3.3.3 HRegion.openHRegion
/**
* Open HRegion.
* Calls initialize and sets sequenceid.
* @param reporter
* @return Returns <code>this</code>
* @throws IOException
*/
protected HRegion openHRegion(final CancelableProgressable reporter)
throws IOException {
checkCompressionCodecs();
//初始化region,
//1.checkRegionInfoOnFilesystem將HRegionInfo寫入檔案
//2.cleanupTempDir 清空老region臨時目錄
//3.初始化HRegion store,載入hfile
//4.獲得recover.edit檔案,找到對應的store,將讀取的keyvalue輸出到store,恢復hregion
long seqid = initialize(reporter);
if (this.log != null) {
this.log.setSequenceNumber(seqid);
}
return this;
}
3.4 SplitTransaction.transitionZKNode 修改zk節點狀態,等待split結束
/**
* Finish off split transaction, transition the zknode
* @param server Hosting server instance. Can be null when testing (won't try
* and update in zk if a null server)
* @param services Used to online/offline regions.
* @param a first daughter region
* @param a second daughter region
* @throws IOException If thrown, transaction failed. Call {@link #rollback(Server, RegionServerServices)}
*/
/* package */void transitionZKNode(final Server server,
final RegionServerServices services, HRegion a, HRegion b)
throws IOException {
// Tell master about split by updating zk. If we fail, abort.
if (server != null && server.getZooKeeper() != null) {
try {
this.znodeVersion = transitionNodeSplit(server.getZooKeeper(),
parent.getRegionInfo(), a.getRegionInfo(), b.getRegionInfo(),
server.getServerName(), this.znodeVersion);
int spins = 0;
// Now wait for the master to process the split. We know it's done
// when the znode is deleted.

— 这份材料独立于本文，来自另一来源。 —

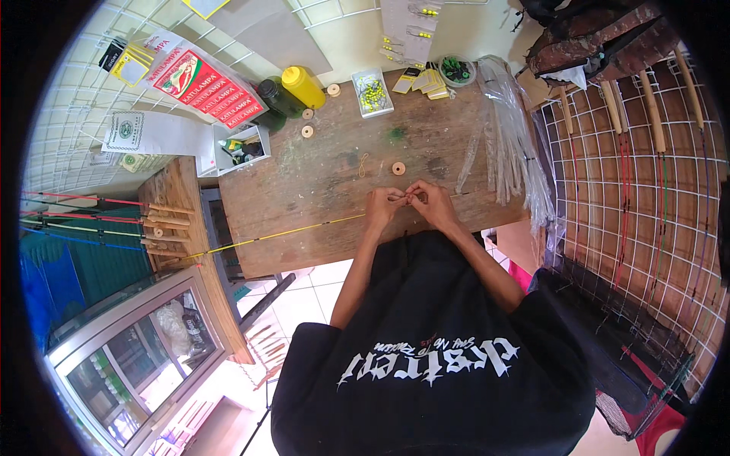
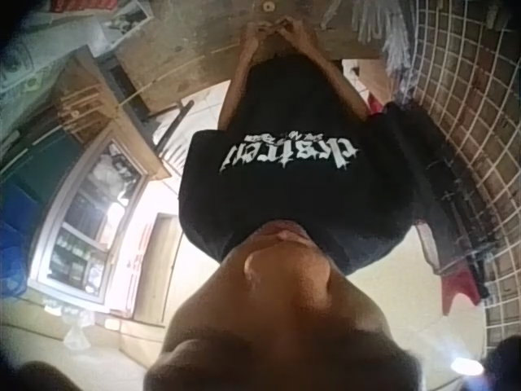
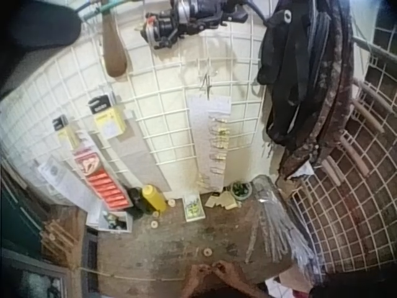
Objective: Assembling or repairing a fishing rod by measuring the rod blank and attaching small components.
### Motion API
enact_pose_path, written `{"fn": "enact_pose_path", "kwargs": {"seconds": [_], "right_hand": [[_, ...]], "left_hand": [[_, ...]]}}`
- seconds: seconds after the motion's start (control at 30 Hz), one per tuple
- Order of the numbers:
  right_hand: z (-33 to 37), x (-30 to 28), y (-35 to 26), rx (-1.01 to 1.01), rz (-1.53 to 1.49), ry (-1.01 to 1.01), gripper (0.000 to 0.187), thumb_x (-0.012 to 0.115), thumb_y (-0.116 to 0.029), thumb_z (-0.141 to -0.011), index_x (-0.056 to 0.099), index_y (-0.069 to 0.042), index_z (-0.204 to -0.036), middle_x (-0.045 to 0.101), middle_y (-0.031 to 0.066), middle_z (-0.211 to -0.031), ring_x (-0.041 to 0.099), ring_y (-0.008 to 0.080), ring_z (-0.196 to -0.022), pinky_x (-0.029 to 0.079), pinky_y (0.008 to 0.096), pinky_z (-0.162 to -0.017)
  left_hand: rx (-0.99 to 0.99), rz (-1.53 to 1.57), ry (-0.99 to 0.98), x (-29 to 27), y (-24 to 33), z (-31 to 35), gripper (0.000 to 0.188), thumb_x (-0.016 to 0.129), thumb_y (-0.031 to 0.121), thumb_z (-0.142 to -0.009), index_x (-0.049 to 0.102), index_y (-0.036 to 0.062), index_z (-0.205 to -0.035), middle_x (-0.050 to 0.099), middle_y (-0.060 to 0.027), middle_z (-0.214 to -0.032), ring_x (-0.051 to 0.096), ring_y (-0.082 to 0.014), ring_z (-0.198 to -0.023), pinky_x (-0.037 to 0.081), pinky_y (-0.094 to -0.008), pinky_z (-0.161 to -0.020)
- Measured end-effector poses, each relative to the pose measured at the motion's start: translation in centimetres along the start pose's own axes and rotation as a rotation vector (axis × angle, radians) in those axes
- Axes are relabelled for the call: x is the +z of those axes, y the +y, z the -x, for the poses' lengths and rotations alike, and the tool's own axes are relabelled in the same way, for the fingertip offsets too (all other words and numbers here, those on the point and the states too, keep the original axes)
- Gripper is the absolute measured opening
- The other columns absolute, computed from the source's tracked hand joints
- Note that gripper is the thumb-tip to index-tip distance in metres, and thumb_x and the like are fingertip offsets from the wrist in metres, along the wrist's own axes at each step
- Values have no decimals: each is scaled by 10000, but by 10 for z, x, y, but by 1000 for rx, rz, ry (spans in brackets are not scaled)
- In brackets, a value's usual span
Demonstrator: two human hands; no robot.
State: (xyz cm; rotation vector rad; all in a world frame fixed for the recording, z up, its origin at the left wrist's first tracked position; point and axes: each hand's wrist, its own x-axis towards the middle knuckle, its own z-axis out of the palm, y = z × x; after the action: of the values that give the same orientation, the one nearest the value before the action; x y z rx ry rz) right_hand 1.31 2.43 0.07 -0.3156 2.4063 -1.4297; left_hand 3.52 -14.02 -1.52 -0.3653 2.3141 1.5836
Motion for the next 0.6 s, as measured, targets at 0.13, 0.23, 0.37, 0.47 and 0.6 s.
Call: {"fn": "enact_pose_path", "kwargs": {"seconds": [0.13,0.23,0.37,0.47,0.6], "right_hand": [[0,0,-2,-89,113,0,148,666,-89,-799,661,-53,-943,695,70,-784,584,209,-709,478,336,-662],[1,-1,-2,-109,184,18,150,662,-84,-798,657,-43,-942,696,74,-803,587,209,-735,480,338,-694],[0,-3,-2,-115,122,-1,144,655,-77,-802,654,-44,-942,696,80,-825,598,212,-743,486,344,-713],[1,-4,0,-74,122,-29,147,659,-71,-799,652,-53,-944,689,82,-818,598,203,-725,486,338,-699],[3,-2,9,-119,107,44,159,680,-64,-781,636,-53,-933,655,71,-775,548,183,-641,467,325,-642]], "left_hand": [[-22,-67,13,-2,4,3,166,753,145,-765,729,-5,-832,707,-149,-743,694,-174,-684,512,-290,-609],[-18,2,-28,-5,2,4,156,746,139,-759,724,0,-824,701,-145,-732,689,-179,-680,510,-295,-622],[35,-53,-33,-3,-5,3,139,736,127,-757,711,5,-818,703,-123,-731,679,-164,-684,504,-297,-636],[40,-35,-31,-3,0,5,145,737,142,-767,697,13,-819,702,-104,-728,659,-141,-670,493,-288,-631],[27,-31,-22,-4,4,6,147,735,154,-780,692,18,-817,694,-86,-708,624,-118,-631,477,-275,-608]]}}
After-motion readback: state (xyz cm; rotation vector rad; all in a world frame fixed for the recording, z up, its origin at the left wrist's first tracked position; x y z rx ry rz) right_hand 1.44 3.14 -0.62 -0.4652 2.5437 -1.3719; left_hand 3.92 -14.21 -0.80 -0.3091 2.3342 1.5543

The reason we keep tickling the znode is
// that it's possible for the master to miss an event.
do {
if (spins % 10 == 0) {
LOG.debug("Still waiting on the master to process the split for " +
this.parent.getRegionInfo().getEncodedName());
}
Thread.sleep(100);
// When this returns -1 it means the znode doesn't exist
this.znodeVersion = tickleNodeSplit(server.getZooKeeper(),
parent.getRegionInfo(), a.getRegionInfo(), b.getRegionInfo(),
server.getServerName(), this.znodeVersion);
spins++;
} while (this.znodeVersion != -1 && !server.isStopped()
&& !services.isStopping());
} catch (Exception e) {
if (e instanceof InterruptedException) {
Thread.currentThread().interrupt();
}
throw new IOException("Failed telling master about split", e);
}
}
// Coprocessor callback
if (this.parent.getCoprocessorHost() != null) {
this.parent.getCoprocessorHost().postSplit(a,b);
}
// Leaving here, the splitdir with its dross will be in place but since the
// split was successful, just leave it; it'll be cleaned when parent is
// deleted and cleaned up.
}